* **WHAT YOU NEED TO DO**:
Print the listing below in full. Alter nothing.

* **COLLECTED MATERIAL**:

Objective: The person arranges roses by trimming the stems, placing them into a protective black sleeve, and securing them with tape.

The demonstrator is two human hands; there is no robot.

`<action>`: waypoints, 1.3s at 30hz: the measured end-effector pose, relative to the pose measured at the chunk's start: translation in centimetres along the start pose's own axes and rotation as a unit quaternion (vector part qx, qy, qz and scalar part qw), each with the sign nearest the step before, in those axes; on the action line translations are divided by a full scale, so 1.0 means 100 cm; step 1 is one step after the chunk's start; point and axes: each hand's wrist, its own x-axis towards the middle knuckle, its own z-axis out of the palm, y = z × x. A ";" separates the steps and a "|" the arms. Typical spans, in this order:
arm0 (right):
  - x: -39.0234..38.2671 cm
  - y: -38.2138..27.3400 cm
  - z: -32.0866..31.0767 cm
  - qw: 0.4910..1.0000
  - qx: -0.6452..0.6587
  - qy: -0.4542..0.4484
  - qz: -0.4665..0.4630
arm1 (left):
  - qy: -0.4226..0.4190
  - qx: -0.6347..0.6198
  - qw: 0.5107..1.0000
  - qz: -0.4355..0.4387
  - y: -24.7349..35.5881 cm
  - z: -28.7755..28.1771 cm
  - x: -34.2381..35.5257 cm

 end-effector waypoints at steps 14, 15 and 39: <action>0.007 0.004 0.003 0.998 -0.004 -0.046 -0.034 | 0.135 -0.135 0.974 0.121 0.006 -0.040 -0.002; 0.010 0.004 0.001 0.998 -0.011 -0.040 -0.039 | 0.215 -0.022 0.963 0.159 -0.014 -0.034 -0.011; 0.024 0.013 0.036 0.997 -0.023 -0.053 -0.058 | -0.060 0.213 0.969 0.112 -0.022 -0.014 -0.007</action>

* **REPLY**:
Objective: The person arranges roses by trimming the stems, placing them into a protective black sleeve, and securing them with tape.

The demonstrator is two human hands; there is no robot.

`<action>`: waypoints, 1.3s at 30hz: the measured end-effector pose, relative to the pose measured at the chunk's start: translation in centimetres along the start pose's own axes and rotation as a unit quaternion (vector part qx, qy, qz and scalar part qw), each with the sign nearest the step before, in those axes; on the action line translations are divided by a full scale, so 1.0 means 100 cm; step 1 is one step after the chunk's start; point and axes: each hand's wrist, its own x-axis towards the middle knuckle, its own z-axis out of the palm, y = z × x. A ";" separates the steps and a "|" the arms. Typical spans, in this order:
arm0 (right):
  - x: -39.0234..38.2671 cm
  - y: -38.2138..27.3400 cm
  - z: -32.0866..31.0767 cm
  - qw: 0.4910..1.0000
  - qx: -0.6452..0.6587
  - qy: -0.4542..0.4484
  - qz: -0.4665..0.4630
arm1 (left):
  - qy: -0.4226..0.4190
  - qx: -0.6347..0.6198
  - qw: 0.5107..1.0000
  - qz: -0.4355..0.4387
  - y: -24.7349..35.5881 cm
  - z: -28.7755..28.1771 cm
  - x: -34.2381..35.5257 cm

 end-effector waypoints at steps 14, 15 and 39: <action>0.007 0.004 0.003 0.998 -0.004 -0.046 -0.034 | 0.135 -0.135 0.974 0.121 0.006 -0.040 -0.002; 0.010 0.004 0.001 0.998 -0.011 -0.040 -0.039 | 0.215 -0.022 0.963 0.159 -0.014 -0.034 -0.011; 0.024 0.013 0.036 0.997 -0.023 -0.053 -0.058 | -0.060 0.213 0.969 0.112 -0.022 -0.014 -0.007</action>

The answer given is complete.